Note the focus not only on systems, but on processes as well; the remit of the CIO now extends beyond mere tooling, and an increasing number of IT leaders now find themselves responsible for influencing the culture of their organisations. This is perhaps an inevitable consequence of managing the systems through which the business as a whole communicates and shares information, and it's notable that 83% of CIOs now see themselves as cultural change agents within the wider business.
In adopting this expanded role, CIOs have found themselves forming ever closer bonds with chief marketing officers. As the worlds of IT and marketing grow increasingly intertwined, CIOs and CMOs are relying on each other to a larger extent, and work closely together to apply the tools and principles of customer experience management to internal staff, boosting employee engagement and satisfaction. Almost two-thirds of CIOs say they meet with their CMO on at least a weekly basis, and 86% say that a close relationship between the two offices is a driver of innovation. This also applies to external customers; 90% of CIOs strongly agree that partnering with the CMO makes the businesses' overall customer experience better as a result.

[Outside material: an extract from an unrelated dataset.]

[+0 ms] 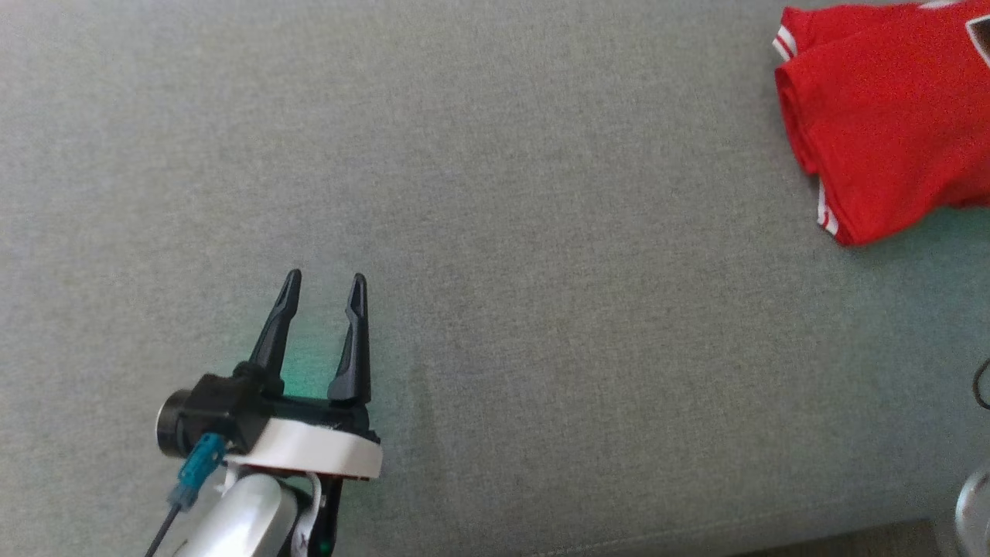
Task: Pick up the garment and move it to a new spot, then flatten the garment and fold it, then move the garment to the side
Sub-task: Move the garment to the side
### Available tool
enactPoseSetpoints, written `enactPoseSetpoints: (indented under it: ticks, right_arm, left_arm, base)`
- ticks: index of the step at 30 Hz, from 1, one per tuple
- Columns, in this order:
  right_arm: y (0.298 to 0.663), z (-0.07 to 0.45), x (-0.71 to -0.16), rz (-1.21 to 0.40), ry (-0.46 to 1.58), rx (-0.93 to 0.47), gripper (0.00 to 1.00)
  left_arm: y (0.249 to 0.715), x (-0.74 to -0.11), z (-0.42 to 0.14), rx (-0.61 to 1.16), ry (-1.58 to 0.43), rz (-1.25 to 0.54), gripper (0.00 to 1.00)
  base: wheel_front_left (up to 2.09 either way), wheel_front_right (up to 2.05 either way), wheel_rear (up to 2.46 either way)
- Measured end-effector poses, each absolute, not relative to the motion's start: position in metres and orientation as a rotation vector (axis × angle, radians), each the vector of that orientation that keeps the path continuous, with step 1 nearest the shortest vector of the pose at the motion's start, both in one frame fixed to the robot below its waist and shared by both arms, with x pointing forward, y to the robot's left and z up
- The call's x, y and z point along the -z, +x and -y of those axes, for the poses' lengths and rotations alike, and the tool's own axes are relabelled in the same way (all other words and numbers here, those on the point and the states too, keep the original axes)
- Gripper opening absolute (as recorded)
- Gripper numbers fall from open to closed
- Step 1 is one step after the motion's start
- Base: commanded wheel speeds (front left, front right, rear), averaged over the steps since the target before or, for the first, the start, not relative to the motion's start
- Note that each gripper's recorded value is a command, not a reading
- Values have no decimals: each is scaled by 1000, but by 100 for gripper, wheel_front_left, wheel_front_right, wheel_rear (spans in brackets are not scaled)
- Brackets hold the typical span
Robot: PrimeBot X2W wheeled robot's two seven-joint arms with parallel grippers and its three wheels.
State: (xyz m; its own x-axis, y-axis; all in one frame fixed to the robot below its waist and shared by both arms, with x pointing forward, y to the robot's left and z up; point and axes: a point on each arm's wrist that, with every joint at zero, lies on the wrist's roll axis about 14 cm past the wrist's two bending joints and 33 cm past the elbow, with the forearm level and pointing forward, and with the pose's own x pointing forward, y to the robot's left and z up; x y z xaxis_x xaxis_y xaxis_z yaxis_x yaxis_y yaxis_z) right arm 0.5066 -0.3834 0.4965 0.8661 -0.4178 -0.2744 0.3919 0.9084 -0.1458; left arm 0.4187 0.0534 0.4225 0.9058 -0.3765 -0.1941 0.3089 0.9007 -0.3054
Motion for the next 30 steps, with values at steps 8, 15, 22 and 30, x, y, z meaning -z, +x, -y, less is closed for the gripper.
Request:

It's been a hard year for businesses of every type, but CIOs have embraced their responsibilities and stepped up to the plate, forging alliances and pioneering new technologies and practices to carry their organisations forward. Now, as we look beyond the pandemic to the new paradigms it has ushered in, CIOs have become the beating heart of the enterprise, supporting various departments and initiatives in a myriad of ways. In the world to come, CIOs must build on this momentum, working together with colleagues across the business to continue driving digital transformation in a smart and sustainable way.
"Despite the enormous weight on our shoulders, CIOs are stepping up to the challenge," Stoddard says. "Along with other business leaders, we have accepted our new responsibilities and increasing amount of influence, and work more closely with our peers to thrive in the digital-first reality we are all living in."